Monday, June 1, 2009

when I cry

it's scary, because I need for someone to hear me, and respond, and yet that terrifies me, at the same time - if they respond, I need them not to cling to me, thinking somehow that the crying is about them (you won't believe this, but it's happened more than once, not just with my mother.)

I need to hang on to somebody, desperately. I mean, not that the hanging on itself would be desperate, but I mean I really need it, badly. It's like I'm trapped in this place where I can't go forward and I can't go back and I can't go sideways and I can't go anywhere, really, except just sit here and wait for it to stop.

Sometimes I try the Jack Daniels; sometimes that works, for a few hours. Tried it this afternoon - not working - slept for about an hour, brief relief, but as soon as it faded, I'm back in this gritchy, scritchy, dry-eyed need to cry, to hang on, to bellow, to wail. To just hang on.

Why won't they let me? Why is it such a bad thing, such a horrible thing, to need something from somebody? How did things get to be this way, so that everything in human relationships is upside down and backward from the way it's supposed to be???

***
With my first partner (the five-year one) I kept up the 'autonomous' facade* - I think it's even part of what attracted him to me in the first place. I had that self-sufficient, yet somewhat nurturing air that so many men seem drawn to in women - I think it gives them the sense that we'll play 'mommy' for them, while never needing anything in return (which is, of course, what proper mommies do). It's funny (not) how the culture provides neatly for men to get unmet childhood needs met in their adult relationships - in fact it's almost set up that way - and yet women? Well, we're pretty much just fucked. In every way you can think of. And I know I've said that before, probably in exactly those same words. And I'll probably say it again.

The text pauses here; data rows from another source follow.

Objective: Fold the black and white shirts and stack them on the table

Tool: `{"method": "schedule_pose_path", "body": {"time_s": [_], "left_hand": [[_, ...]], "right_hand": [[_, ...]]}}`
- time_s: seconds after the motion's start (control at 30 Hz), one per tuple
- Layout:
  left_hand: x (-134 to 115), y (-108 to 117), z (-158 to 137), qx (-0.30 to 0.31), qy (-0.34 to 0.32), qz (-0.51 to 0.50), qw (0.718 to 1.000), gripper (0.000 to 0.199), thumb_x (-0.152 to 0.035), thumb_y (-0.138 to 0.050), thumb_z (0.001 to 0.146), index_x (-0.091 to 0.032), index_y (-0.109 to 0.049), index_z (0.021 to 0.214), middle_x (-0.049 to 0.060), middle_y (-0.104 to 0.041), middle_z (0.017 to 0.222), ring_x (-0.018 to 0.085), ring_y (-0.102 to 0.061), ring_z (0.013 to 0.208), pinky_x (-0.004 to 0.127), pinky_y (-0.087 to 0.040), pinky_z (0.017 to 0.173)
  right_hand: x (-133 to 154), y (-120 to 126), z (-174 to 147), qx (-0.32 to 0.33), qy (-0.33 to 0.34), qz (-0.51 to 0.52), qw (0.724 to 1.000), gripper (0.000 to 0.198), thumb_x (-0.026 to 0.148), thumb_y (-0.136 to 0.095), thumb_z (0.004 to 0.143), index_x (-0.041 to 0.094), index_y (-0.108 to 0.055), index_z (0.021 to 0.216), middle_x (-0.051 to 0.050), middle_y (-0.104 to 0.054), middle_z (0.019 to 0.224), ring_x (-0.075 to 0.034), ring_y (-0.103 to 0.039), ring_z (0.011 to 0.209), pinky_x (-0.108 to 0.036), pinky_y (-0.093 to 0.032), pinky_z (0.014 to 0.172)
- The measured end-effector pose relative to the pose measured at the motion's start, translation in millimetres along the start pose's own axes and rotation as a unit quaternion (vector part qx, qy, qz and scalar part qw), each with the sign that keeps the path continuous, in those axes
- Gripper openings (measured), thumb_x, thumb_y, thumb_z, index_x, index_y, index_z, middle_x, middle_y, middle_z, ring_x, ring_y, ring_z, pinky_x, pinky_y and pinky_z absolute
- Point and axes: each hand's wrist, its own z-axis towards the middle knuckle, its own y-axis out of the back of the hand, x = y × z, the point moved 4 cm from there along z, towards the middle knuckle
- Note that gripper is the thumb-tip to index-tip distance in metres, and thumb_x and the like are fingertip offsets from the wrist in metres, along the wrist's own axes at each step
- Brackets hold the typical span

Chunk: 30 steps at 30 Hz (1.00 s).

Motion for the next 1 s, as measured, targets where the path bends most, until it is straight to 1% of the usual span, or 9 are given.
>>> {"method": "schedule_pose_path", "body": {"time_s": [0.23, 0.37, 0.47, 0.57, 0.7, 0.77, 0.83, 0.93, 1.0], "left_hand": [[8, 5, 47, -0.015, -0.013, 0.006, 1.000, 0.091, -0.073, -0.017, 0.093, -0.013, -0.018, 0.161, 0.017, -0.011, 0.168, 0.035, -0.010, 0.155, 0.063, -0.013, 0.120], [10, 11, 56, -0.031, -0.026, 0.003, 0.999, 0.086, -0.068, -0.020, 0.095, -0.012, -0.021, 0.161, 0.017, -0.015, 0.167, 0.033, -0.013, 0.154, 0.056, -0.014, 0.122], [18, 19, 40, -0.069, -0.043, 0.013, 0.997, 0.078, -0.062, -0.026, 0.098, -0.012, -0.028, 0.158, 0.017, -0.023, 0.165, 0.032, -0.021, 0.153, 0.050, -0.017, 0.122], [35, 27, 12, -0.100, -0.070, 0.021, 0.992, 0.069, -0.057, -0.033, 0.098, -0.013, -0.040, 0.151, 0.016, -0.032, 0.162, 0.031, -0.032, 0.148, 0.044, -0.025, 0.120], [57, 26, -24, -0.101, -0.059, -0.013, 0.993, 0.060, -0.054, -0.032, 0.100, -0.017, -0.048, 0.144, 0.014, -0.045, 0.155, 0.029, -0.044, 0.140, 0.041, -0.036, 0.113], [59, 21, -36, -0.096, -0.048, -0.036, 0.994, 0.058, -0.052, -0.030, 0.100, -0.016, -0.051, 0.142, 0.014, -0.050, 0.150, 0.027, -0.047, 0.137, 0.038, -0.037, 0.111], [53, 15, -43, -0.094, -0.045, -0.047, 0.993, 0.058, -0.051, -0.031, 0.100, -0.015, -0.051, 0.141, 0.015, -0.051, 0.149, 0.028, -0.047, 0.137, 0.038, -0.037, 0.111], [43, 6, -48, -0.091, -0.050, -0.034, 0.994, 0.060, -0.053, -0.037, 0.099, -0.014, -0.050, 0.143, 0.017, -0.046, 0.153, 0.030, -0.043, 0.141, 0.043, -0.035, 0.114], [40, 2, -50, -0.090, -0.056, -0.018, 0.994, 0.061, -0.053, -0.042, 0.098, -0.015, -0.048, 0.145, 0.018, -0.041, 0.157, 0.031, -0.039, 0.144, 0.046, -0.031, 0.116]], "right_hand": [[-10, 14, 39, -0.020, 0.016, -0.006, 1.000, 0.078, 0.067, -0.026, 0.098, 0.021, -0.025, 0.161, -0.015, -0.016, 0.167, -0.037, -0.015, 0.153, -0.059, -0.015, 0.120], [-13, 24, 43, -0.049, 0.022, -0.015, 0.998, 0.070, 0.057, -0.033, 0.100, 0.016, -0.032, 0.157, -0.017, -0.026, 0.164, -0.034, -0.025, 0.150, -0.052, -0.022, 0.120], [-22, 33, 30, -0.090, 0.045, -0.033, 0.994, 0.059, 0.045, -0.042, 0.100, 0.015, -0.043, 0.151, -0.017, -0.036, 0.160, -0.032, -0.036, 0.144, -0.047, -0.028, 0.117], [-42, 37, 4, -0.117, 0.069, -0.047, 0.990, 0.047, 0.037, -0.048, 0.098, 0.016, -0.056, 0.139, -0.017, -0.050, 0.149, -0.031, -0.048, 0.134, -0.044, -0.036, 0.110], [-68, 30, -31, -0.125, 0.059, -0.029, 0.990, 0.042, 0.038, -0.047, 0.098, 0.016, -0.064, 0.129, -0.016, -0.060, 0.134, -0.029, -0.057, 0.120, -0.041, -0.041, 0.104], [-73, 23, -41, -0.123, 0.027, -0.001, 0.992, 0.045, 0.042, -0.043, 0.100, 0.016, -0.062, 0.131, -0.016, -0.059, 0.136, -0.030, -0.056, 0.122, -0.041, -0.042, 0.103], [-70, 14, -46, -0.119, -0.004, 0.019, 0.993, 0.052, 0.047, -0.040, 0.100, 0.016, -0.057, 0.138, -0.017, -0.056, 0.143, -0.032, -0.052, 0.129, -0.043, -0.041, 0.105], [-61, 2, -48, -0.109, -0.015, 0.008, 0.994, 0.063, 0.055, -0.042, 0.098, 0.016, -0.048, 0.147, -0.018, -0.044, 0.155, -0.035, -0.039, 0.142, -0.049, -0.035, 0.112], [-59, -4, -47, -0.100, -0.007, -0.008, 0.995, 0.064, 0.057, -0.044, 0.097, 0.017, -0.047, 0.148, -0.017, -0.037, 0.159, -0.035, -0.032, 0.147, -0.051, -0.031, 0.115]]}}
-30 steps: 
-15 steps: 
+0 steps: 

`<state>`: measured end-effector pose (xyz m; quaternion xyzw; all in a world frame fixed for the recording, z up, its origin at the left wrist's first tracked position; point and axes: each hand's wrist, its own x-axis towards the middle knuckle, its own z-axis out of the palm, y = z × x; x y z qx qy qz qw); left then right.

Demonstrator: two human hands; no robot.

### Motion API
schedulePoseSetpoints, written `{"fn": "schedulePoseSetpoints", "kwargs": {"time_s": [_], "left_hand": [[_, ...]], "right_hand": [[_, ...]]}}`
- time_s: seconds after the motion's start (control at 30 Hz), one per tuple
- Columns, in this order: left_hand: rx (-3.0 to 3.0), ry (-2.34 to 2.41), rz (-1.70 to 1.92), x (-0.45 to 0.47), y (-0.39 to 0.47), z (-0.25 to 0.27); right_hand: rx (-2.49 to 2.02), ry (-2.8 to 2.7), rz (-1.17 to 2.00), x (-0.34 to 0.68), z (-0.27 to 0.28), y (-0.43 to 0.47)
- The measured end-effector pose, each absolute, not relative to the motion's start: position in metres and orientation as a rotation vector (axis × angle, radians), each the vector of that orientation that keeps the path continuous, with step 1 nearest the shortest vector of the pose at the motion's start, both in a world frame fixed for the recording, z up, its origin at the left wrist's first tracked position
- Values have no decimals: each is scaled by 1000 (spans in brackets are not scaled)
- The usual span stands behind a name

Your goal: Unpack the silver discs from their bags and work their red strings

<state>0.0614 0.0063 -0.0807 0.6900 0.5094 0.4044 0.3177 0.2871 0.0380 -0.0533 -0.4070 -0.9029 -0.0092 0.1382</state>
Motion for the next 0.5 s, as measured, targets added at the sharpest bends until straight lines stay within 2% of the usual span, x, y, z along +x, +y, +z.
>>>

My brother would say that's 'playing the victim'. Hm. Since when is 'pointing out a systemic injustice' the same as 'playing the victim'? Maybe you'd rather we went all Mary Antoinette on your asses and started chopping off heads? We could do that, y'know. In fact, Ms. Bobbitt had an idea along similar lines that put the shoe nicely on the other foot for a change. Gave a whole new realism to the idea of a 'castrating' whatsits.

I wouldn't mind meeting some of men's needs if they felt equally obliged to meet mine in return.

***
Once I understood what was going on, after the five-year partner and I split up, I searched long and hard for someone who'd be there for me. Never yet found him, but did find guys who were able to provide bits and pieces of what I needed, now and then.

The problem was that those tiny tastes only whetted my appetite - the effect was to bring to the surface the mountain of unmet needs that I still had to deal with. I can't deal with them alone, because they're relational; I can't meet them with a therapist, because that person is being paid to be a 'friend', in ways that only underscore (for me, at least) the falseness of the relationship. In a way the very use of therapy in and of itself is re-traumatizing, because it says that I can't have what I need unless I pay for it. Which is pretty goddamn fucking insulting if you think about it for even a split second - that I have to pay for things which should be a taken-for-granted, inherent, built-in part of every child's relationship with her parents says, yet again, that I am somehow so fucked up that I don't even deserve to have my most basic needs met.

What a fucking vicious cycle.


*To clarify, it wasn't really that I kept up the 'facade' of autonomy - it's more that I didn't even know I could ask for anything from a partner. I hadn't yet read all the self-help books that say that it should be a two-way street and all that.